Ihn Brooke zu erzählen, half mir etwas. Ich war in der Lage, mich weniger
abgetrennt zu fühlen. Als ich ihr sagte, „es fühlt sich an, als ob ich etwas
Wertvolles verloren hätte; ich konnte nicht bleiben und ich bin absolut
unglücklich darüber,“ lachte sie und sagte: „Schatz, es ist nur ein Traum!“
Ich ging zur Arbeit in die Küche. Als ich den fleckenlosen Stahl vom
Küchenthresen polierte, dachte ich an die Gestalt in meinem Traum. Was sollte
sie bedeuten? Ich blickte auf, und Barbara W. Stand in der Küchentür. Sie war
die Leiterin hier, aber sie stand mir auch sehr nahe. Ich konnte die Besorgnis
auf ihrem Gesicht sehen. „O mein Gott! Es ist mein Großvater, nicht wahr?“ sagte
ich. Sie nickte traurig und der warme Raum bewirkte, daß ihr Rinnsale von
Schweiß das Gesicht herunterliefen, fast wie Tränen. Alles stand überdeutlich
hervor.
Plötzlich überkam mich die Bedeutung meines Traumes. Großvater war tot. Diese
schlanke Figur war seine! Vielleicht hatte ich nicht wissen wollen, daß er es
war. Wer weiß? Er war gegangen und irgendwie war ich die letzte Meile mit ihm
zusammen gegangen. Wie war das möglich? Ich weiß es nicht, aber ich habe niemals
bezweifelt, daß es passiert ist.
In späteren Jahren habe ich darüber nachdenken können. Ich glaube, daß er und
ich eine solche Verbindung hatten, daß er mich auf diesen letzten Gang mitnehmen
konnte. Ja, ich glaube, daß es passiert ist. Es war kein Traum. Ich würde jedem,
der es hören möchte, bestätigen, daß ich das getan habe. Ich habe auch einige
der Nahtod-Berichte gelesen, und ich weiß, das ist es, was geschehen ist. Sie
passen zu meinem Bericht.
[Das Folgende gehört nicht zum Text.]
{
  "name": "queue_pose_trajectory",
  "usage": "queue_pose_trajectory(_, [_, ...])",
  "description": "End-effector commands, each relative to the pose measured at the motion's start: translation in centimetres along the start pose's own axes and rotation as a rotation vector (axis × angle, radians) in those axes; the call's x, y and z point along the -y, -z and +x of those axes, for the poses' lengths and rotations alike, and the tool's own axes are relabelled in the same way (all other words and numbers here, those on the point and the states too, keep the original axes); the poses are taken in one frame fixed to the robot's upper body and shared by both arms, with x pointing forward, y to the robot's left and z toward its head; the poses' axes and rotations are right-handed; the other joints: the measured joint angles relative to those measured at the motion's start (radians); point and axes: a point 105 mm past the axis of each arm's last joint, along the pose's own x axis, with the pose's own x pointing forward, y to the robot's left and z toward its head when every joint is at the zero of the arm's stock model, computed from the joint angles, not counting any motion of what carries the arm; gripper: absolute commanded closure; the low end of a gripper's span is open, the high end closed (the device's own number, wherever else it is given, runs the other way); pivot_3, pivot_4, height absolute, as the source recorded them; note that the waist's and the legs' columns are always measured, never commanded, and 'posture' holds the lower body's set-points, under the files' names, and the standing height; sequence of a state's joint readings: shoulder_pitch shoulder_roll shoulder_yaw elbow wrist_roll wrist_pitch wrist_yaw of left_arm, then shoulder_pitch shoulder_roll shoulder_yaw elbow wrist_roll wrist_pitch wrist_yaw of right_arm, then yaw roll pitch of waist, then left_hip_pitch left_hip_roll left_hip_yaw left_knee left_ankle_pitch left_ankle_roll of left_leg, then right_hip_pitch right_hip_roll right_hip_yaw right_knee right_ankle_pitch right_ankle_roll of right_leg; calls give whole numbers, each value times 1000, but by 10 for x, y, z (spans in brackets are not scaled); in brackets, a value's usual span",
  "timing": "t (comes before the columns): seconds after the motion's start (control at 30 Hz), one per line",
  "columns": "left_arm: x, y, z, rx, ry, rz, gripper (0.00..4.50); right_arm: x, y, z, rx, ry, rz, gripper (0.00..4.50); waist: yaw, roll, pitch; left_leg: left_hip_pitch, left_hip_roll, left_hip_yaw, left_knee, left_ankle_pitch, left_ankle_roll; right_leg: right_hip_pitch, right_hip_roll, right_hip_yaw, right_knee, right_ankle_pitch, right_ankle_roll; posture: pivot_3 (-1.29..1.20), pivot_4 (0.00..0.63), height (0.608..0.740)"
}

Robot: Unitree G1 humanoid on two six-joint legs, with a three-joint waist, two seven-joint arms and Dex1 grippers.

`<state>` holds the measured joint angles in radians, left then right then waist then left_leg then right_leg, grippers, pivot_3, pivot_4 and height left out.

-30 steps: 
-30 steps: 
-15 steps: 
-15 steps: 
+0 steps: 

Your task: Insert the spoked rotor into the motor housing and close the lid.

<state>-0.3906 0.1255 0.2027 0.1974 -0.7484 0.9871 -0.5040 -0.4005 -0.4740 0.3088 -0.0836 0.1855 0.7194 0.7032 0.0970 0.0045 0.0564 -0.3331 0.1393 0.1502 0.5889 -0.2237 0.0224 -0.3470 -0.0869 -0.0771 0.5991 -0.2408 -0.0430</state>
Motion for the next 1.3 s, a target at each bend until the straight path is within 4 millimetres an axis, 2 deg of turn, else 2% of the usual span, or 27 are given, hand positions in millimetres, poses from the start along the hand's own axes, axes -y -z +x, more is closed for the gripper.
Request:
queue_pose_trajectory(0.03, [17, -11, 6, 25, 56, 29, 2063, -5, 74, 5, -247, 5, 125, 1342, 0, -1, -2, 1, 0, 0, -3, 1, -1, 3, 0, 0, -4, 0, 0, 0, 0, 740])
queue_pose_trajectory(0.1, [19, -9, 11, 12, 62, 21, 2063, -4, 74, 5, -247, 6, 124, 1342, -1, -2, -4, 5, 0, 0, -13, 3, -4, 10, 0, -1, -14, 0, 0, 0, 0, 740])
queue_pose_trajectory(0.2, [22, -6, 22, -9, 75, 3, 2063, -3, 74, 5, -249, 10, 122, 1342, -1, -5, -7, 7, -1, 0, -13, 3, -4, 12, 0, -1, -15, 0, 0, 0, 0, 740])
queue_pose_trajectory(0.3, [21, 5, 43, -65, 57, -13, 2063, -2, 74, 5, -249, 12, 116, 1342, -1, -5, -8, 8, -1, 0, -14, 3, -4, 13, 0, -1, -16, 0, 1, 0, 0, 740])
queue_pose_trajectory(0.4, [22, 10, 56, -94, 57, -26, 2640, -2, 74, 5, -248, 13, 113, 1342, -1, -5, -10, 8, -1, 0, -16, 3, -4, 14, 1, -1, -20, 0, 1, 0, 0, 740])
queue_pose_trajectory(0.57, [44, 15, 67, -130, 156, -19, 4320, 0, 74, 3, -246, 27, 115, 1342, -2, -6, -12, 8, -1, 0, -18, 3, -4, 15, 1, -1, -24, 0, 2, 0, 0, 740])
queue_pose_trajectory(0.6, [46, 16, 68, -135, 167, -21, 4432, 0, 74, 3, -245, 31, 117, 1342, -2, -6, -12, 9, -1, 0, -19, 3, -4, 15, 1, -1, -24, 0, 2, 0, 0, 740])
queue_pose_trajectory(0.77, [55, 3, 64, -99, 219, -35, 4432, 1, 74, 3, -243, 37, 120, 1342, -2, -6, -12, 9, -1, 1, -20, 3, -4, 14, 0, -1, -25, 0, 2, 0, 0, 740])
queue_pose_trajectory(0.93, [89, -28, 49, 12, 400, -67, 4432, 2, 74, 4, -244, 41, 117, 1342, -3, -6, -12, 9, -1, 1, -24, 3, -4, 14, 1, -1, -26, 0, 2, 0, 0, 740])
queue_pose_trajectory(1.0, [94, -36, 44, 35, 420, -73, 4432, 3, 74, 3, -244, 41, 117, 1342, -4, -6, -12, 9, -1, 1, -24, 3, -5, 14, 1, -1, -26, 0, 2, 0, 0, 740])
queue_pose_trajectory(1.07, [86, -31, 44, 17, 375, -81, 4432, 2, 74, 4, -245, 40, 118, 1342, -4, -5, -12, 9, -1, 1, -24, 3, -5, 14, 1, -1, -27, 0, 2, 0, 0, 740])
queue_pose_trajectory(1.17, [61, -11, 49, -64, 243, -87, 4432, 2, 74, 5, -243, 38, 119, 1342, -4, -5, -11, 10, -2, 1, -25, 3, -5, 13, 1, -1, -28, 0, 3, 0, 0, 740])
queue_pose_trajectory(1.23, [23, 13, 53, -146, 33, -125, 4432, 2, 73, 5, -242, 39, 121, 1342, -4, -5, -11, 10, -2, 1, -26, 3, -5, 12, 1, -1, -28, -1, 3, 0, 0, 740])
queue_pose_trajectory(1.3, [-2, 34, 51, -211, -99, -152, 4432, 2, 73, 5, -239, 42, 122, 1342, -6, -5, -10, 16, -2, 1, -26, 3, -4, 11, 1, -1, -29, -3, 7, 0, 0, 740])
Doch habe ich nie einen Bericht gelesen, der von den
anderen erzählt, an denen wir im Tunnel vorübergingen – oder das Gefühl von
Widerwillen, das einige fühlten. Was ist mit den Gestalten, die Angst hatten?
Wie konnten sie sich fürchten wenn das Licht sich so gut anfühlte? Fühlten sie
nicht das gleiche wie ich? Sahen sie kein weißes Licht, das sie anzog, so wie
mich? Was sahen sie? Diese armen Seelen beunruhigen mich noch immer. Ich weiß,
Großvater war glücklich, und das beruhigt mich. Ich kann es kaum erwarten,
wieder an diesen Ort zurückzukehren.